### Aim of the task:
Only lines holding "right" are needed; copy each of them from the data below.

### Material provided:
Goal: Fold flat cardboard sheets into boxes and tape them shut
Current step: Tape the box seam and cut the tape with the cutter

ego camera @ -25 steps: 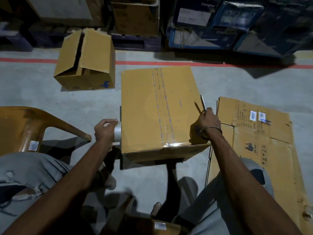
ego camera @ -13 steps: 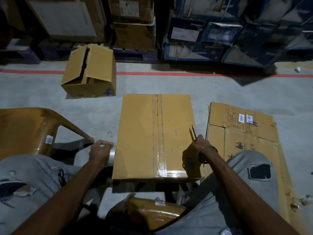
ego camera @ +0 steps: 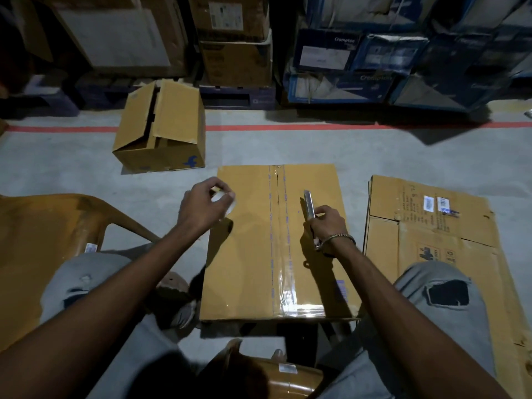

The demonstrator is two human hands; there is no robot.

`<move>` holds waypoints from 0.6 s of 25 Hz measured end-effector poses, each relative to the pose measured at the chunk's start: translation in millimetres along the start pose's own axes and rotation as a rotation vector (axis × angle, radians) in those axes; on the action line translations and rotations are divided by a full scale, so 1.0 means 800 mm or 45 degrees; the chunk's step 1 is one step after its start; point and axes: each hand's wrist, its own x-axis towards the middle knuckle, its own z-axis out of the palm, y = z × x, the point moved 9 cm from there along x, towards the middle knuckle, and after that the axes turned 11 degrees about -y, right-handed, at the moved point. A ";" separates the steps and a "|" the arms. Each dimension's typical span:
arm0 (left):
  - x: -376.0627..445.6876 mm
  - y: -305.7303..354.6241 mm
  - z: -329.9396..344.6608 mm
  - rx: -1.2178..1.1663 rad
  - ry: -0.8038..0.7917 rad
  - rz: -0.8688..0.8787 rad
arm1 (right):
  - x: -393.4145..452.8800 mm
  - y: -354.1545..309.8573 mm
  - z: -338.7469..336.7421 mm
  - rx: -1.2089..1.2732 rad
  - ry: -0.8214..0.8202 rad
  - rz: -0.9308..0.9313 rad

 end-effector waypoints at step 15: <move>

### Output of the exercise:
`<move>` holds waypoints from 0.6 s of 25 Hz measured end-effector poses, each relative to the pose measured at the chunk's start: translation in millimetres along the start pose's own axes and rotation as a rotation vector (axis × angle, radians) in those axes; on the action line translations and rotations are divided by a full scale, so 1.0 means 800 mm or 45 degrees; the chunk's step 1 is one step after its start; point and axes: each hand's wrist, its own x-axis towards the middle knuckle, its own z-axis out of the palm, y = z × x, the point moved 9 cm from there along x, towards the middle knuckle, and after that the axes turned 11 degrees about -y, right-handed, at the moved point. A ";" separates the steps and a "|" the arms. Each dimension's typical span:
arm1 (right):

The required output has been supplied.